Consider again the logistic regression example:
>>> import numpy as np
>>> import pytensor
>>> import pytensor.tensor as pt
>>> rng = np.random.default_rng(2382)
>>> # Training data
>>> N = 400
>>> feats = 784
>>> D = (rng.standard_normal(N, feats).astype(pytensor.config.floatX), rng.integers(size=N,low=0, high=2).astype(pytensor.config.floatX))
>>> training_steps = 10000
>>> # Declare PyTensor symbolic variables
>>> x = pt.matrix("x")
>>> y = pt.vector("y")
>>> w = pytensor.shared(rng.standard_normal(feats).astype(pytensor.config.floatX), name="w")
>>> b = pytensor.shared(np.asarray(0., dtype=pytensor.config.floatX), name="b")
>>> x.tag.test_value = D[0]
>>> y.tag.test_value = D[1]
>>> # Construct PyTensor expression graph
>>> p_1 = 1 / (1 + pt.exp(-pt.dot(x, w)-b)) # Probability of having a one
>>> prediction = p_1 > 0.5 # The prediction that is done: 0 or 1
>>> # Compute gradients
>>> xent = -y*pt.log(p_1) - (1-y)*pt.log(1-p_1) # Cross-entropy
>>> cost = xent.mean() + 0.01*(w**2).sum() # The cost to optimize
>>> gw,gb = pt.grad(cost, [w,b])
>>> # Training and prediction function
>>> train = pytensor.function(inputs=[x,y], outputs=[prediction, xent], updates=[[w, w-0.01*gw], [b, b-0.01*gb]], name = "train")
>>> predict = pytensor.function(inputs=[x], outputs=prediction, name = "predict")
Pretty Printing#
>>> pytensor.printing.pprint(prediction)
'gt((TensorConstant{1} / (TensorConstant{1} + exp(((-(x \\dot w)) - b)))),
TensorConstant{0.5})'
Debug Print#
The pre-compilation graph:
>>> pytensor.printing.debugprint(prediction)
Elemwise{gt,no_inplace} [id A] ''
|Elemwise{true_div,no_inplace} [id B] ''
| |InplaceDimShuffle{x} [id C] ''
| | |TensorConstant{1} [id D]
| |Elemwise{add,no_inplace} [id E] ''
| |InplaceDimShuffle{x} [id F] ''
| | |TensorConstant{1} [id D]
| |Elemwise{exp,no_inplace} [id G] ''
| |Elemwise{sub,no_inplace} [id H] ''
| |Elemwise{neg,no_inplace} [id I] ''
| | |dot [id J] ''
| | |x [id K]
| | |w [id L]
| |InplaceDimShuffle{x} [id M] ''
| |b [id N]
|InplaceDimShuffle{x} [id O] ''
|TensorConstant{0.5} [id P]
The post-compilation graph:
>>> pytensor.printing.debugprint(predict)

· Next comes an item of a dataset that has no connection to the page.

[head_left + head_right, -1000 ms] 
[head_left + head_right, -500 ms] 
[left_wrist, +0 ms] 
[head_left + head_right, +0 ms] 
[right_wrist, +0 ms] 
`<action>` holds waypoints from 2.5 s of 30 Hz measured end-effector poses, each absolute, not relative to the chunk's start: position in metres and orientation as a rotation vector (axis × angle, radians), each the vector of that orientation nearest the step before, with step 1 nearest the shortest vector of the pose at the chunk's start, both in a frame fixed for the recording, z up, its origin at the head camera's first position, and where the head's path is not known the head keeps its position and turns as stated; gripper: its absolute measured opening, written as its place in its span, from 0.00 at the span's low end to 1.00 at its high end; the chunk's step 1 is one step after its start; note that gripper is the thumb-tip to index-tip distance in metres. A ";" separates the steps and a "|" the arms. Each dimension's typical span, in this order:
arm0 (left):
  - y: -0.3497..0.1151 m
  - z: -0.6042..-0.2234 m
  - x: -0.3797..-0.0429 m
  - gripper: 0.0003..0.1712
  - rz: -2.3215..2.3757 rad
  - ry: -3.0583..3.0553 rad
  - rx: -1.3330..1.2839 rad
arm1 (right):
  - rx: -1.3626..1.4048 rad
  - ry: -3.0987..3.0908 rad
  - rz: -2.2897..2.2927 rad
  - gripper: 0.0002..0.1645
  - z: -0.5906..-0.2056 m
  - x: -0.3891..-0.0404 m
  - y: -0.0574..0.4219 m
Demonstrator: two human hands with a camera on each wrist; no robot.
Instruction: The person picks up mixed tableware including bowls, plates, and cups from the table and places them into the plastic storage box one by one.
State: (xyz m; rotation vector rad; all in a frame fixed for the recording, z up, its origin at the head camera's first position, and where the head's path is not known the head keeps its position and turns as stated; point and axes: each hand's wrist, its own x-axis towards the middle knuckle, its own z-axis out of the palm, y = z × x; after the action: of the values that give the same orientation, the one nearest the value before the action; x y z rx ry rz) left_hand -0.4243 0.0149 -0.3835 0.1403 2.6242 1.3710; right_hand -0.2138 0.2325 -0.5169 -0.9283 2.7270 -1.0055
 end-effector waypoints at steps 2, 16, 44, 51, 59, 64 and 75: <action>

Elemwise{Composite{GT(scalar_sigmoid((-((-i0) - i1))), i2)}} [id A] '' 4
|...Gemv{inplace} [id B] '' 3
| |AllocEmpty{dtype='float64'} [id C] '' 2
| | |Shape_i{0} [id D] '' 1
| | |x [id E]
| |TensorConstant{1.0} [id F]
| |x [id E]
| |w [id G]
| |TensorConstant{0.0} [id H]
|InplaceDimShuffle{x} [id I] '' 0
| |b [id J]
|TensorConstant{(1,) of 0.5} [id K]
Picture Printing of Graphs#
The pre-compilation graph:
>>> pytensor.printing.pydotprint(prediction, outfile="pics/logreg_pydotprint_prediction.png", var_with_name_simple=True)
The output file is available at pics/logreg_pydotprint_prediction.png
The post-compilation graph:
>>> pytensor.printing.pydotprint(predict, outfile="pics/logreg_pydotprint_predict.png", var_with_name_simple=True)
The output file is available at pics/logreg_pydotprint_predict.png
The optimized training graph:
>>> pytensor.printing.pydotprint(train, outfile="pics/logreg_pydotprint_train.png", var_with_name_simple=True)
The output file is available at pics/logreg_pydotprint_train.png
Interactive Graph Visualization#
The new d3viz
module complements pytensor.printing.pydotprint()
to
visualize complex graph structures. Instead of creating a static image, it
generates an HTML file, which allows to dynamically inspect graph structures in
a web browser. Features include zooming, drag-and-drop, editing node labels, or
coloring nodes by their compute time.